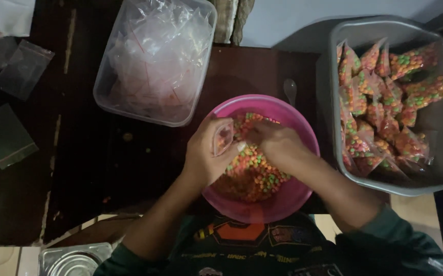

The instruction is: Packaging colorful snack pellets into small plastic bags manually

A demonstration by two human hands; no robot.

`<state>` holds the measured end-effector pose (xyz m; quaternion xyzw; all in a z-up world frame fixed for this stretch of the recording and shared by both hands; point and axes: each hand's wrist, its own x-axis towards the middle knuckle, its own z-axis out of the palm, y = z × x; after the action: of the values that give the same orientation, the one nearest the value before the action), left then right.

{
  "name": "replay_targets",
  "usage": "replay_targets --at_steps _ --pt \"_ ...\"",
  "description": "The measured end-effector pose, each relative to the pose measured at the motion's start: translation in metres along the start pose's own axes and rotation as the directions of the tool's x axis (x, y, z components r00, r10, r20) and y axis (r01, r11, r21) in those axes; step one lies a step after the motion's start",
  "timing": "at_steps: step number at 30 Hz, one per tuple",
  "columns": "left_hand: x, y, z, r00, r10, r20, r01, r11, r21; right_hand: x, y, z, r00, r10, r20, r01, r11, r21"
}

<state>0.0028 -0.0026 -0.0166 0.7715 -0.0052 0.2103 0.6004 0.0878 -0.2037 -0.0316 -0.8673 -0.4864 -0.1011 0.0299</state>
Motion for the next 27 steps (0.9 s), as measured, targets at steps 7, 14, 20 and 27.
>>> replay_targets --at_steps 7,14,20,27 --pt "0.001 0.021 -0.007 0.998 -0.050 -0.036 0.048 0.996 -0.071 -0.058 0.020 -0.056 0.971 0.218 0.100 -0.172 0.923 -0.343" --pt "-0.002 0.004 0.003 0.997 -0.033 -0.073 0.038 0.996 0.077 -0.029 -0.004 -0.042 0.970 0.242 0.028 -0.230 0.948 -0.218" --pt "0.002 0.010 -0.001 0.999 0.045 -0.029 -0.039 0.986 0.163 -0.029 0.018 -0.016 0.950 0.290 -0.117 -0.304 0.945 -0.121" --pt "-0.001 -0.008 0.005 0.982 0.185 0.020 -0.185 0.960 0.211 0.006 -0.011 -0.045 0.877 0.344 0.336 -0.464 0.788 0.404"
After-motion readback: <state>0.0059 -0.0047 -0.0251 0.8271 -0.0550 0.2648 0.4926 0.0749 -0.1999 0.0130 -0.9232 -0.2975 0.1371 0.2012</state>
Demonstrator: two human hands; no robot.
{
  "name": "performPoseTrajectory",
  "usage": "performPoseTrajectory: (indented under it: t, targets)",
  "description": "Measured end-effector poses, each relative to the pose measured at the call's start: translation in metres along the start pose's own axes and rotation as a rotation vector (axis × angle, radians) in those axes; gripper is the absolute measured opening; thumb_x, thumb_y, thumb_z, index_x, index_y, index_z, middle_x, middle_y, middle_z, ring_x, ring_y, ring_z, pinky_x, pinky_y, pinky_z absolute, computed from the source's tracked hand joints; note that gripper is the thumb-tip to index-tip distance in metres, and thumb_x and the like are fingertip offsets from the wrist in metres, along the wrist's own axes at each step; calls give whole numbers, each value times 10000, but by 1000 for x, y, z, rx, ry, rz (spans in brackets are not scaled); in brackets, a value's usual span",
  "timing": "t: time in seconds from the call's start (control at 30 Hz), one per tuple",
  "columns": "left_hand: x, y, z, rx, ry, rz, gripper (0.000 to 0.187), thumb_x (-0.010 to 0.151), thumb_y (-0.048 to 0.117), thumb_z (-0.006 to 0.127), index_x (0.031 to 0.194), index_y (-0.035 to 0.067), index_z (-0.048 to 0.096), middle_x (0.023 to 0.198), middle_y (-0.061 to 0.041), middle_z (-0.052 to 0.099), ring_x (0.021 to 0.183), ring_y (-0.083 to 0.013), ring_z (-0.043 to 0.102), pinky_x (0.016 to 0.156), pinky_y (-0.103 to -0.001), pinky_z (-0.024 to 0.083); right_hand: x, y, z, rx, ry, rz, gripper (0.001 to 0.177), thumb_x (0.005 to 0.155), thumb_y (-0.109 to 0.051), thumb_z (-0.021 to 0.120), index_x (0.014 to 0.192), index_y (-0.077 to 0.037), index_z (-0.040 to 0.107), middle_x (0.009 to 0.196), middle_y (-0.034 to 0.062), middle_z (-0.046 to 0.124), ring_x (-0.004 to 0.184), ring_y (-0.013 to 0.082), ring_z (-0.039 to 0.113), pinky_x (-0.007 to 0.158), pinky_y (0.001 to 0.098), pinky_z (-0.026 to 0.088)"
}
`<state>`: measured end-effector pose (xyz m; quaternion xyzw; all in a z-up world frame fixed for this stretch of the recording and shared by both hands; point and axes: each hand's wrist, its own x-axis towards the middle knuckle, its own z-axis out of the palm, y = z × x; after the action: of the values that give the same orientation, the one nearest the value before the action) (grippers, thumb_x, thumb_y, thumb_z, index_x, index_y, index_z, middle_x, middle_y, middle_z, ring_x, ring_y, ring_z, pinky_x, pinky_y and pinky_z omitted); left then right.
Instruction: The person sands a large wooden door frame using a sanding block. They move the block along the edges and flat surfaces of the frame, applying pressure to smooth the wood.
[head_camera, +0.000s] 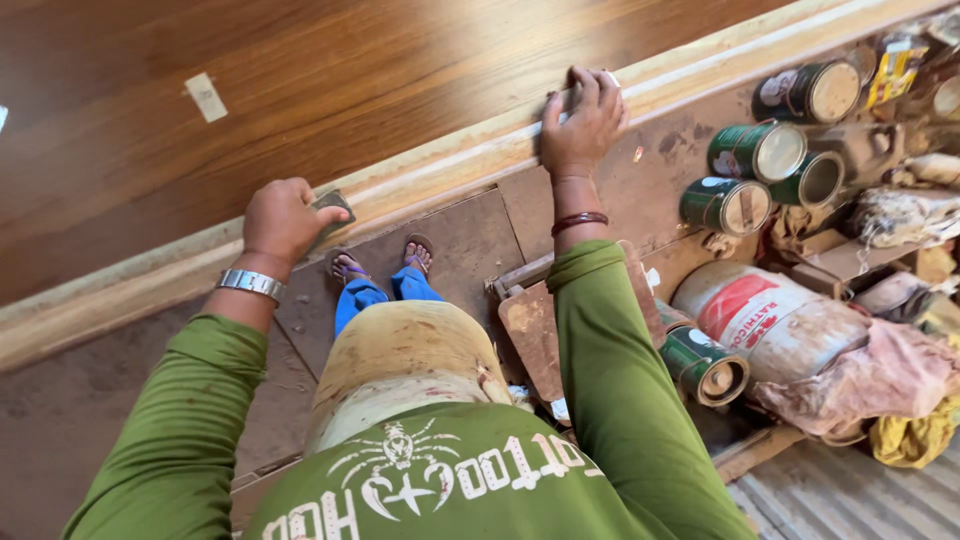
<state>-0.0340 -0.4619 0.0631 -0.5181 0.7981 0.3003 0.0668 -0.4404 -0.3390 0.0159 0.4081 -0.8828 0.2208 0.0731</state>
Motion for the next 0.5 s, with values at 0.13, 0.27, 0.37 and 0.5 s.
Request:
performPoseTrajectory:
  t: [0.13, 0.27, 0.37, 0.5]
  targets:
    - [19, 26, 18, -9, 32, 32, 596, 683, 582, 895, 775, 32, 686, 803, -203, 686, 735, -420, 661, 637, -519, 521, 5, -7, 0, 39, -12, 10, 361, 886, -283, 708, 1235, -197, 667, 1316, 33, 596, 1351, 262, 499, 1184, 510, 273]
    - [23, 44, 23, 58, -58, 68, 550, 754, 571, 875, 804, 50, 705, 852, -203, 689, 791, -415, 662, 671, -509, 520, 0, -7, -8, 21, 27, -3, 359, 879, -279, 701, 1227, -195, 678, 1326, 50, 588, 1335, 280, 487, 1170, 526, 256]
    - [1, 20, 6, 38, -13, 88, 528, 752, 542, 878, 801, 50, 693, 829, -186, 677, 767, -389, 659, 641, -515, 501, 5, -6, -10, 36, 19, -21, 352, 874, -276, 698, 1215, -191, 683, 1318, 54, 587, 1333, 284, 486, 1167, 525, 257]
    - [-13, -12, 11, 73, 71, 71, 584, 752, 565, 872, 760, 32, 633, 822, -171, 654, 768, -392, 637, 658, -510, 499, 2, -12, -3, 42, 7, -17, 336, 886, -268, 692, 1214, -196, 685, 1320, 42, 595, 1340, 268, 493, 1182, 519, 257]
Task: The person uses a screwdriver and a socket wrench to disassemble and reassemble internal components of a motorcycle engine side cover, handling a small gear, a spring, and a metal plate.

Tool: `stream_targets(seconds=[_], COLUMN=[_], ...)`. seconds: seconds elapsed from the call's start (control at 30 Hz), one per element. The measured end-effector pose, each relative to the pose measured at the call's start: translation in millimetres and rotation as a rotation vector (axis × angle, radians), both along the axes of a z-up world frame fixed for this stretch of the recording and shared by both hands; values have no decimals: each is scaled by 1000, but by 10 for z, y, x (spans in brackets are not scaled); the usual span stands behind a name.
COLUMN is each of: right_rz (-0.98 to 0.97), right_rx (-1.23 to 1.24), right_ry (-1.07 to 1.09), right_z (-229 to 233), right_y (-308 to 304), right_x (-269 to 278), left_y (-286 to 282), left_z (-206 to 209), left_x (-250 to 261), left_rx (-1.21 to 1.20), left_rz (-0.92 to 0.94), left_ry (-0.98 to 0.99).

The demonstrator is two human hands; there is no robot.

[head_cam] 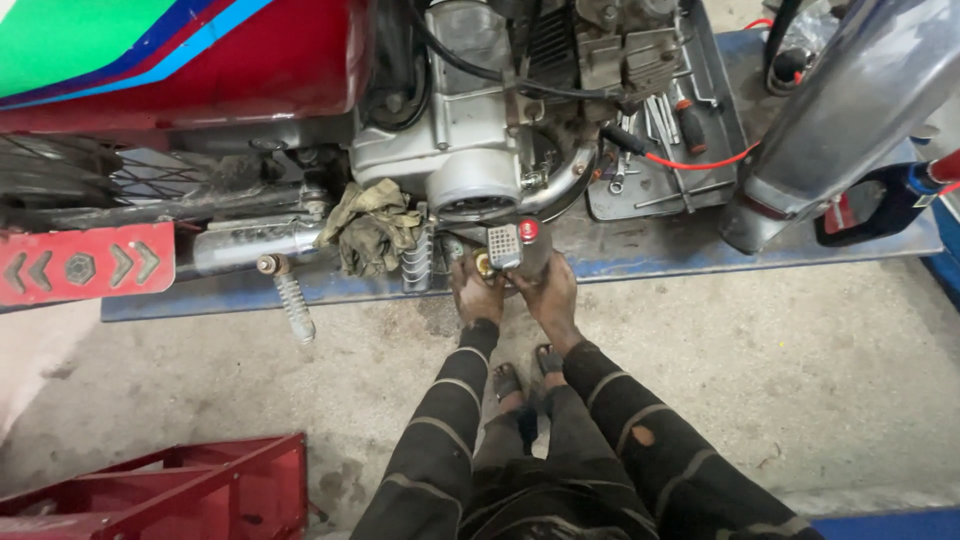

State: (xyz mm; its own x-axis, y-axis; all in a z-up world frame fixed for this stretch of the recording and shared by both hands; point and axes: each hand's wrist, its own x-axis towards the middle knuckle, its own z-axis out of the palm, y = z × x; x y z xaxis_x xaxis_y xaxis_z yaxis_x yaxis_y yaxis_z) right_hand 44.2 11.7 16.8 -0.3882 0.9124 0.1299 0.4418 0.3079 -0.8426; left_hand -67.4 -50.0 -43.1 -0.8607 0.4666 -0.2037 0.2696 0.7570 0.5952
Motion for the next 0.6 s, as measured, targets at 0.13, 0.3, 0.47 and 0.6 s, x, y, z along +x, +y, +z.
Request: stream_targets(seconds=[0.13,0.3,0.47,0.6], right_rz=[66,109,-28,-314], right_rx=[1,-67,221,473], right_ry=[67,-49,-80,-452], right_z=[-32,352,-136,-357], right_y=[-49,-95,305,1073], right_x=[-35,111,550,809], left_y=[-113,40,226,715], left_z=[109,-212,-516,-693], left_x=[-69,266,1071,1468], left_rx=[74,121,149,496], left_rz=[1,397,327,-76], left_ry=[47,199,-40,-495])
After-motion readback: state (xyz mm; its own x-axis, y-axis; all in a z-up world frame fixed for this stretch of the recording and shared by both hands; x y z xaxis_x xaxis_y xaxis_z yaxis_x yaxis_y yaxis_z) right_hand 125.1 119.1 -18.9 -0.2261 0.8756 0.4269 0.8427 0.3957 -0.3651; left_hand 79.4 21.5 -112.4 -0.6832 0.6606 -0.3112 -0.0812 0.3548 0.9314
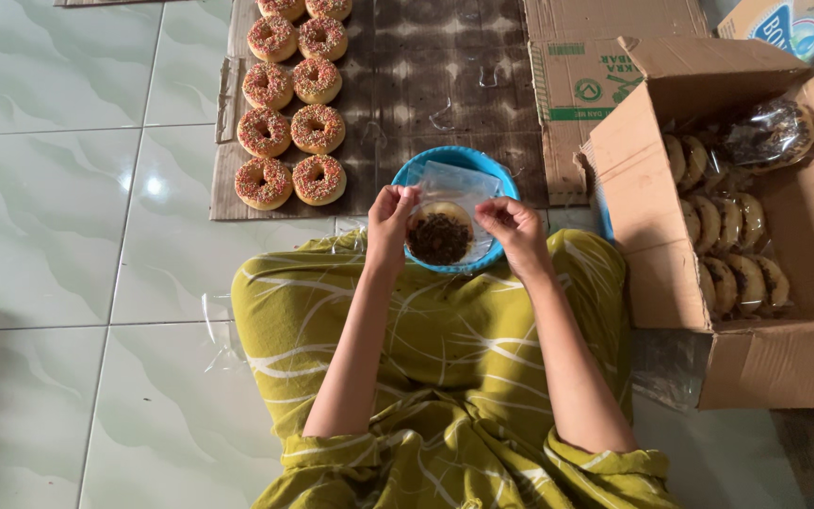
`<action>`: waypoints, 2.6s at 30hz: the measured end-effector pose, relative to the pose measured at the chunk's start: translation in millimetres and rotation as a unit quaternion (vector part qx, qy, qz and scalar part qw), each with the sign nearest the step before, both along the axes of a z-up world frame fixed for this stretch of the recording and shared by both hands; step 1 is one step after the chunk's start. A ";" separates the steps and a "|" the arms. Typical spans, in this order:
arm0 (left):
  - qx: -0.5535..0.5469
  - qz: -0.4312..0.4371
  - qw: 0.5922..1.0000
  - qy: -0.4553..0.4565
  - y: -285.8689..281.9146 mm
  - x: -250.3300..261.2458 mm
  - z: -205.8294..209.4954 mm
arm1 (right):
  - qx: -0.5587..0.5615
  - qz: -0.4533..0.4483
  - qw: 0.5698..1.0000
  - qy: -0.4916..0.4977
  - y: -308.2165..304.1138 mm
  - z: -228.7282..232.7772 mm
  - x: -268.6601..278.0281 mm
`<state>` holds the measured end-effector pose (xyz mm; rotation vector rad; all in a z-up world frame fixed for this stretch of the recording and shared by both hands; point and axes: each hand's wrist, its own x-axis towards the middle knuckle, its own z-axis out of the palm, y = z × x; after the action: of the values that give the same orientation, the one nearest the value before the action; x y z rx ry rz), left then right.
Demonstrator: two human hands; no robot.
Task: The person sits on the floor and individually places donuts into clear plastic bags, then puts the packaged donuts into a cardboard box. The task involves handling donuts with sprinkles and chocolate toppings.
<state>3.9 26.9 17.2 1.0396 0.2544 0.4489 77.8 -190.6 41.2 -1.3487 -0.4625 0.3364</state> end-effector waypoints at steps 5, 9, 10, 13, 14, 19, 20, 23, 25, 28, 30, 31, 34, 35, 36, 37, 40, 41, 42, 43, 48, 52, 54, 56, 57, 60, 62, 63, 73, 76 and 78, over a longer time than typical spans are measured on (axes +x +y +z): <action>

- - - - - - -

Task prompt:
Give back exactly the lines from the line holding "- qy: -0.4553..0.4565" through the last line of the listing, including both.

Answer box:
  - qy: -0.4553..0.4565
  - y: -285.8689..281.9146 mm
  - x: -250.3300..261.2458 mm
  - z: -205.8294..209.4954 mm
arm1 (right):
  - qx: -0.5587..0.5615
  - qz: -0.4533..0.4483
  - qw: 0.5698..1.0000
  - qy: -0.4916..0.4977
  - y: -308.2165..304.1138 mm
  - z: -228.7282..232.7772 mm
  - x: -268.6601..278.0281 mm
`<state>` holds the measured end-effector pose (xyz mm; rotation vector rad; all in a z-up world frame fixed for this stretch of the recording and shared by both hands; point and axes: each hand's wrist, its own x-axis towards the middle knuckle, its own z-axis out of the palm, y = z × x; after the action: of the values that give the same orientation, the one nearest the value before the action; x y z rx ry rz), left then right.
Demonstrator: two human hands; no robot.
Task: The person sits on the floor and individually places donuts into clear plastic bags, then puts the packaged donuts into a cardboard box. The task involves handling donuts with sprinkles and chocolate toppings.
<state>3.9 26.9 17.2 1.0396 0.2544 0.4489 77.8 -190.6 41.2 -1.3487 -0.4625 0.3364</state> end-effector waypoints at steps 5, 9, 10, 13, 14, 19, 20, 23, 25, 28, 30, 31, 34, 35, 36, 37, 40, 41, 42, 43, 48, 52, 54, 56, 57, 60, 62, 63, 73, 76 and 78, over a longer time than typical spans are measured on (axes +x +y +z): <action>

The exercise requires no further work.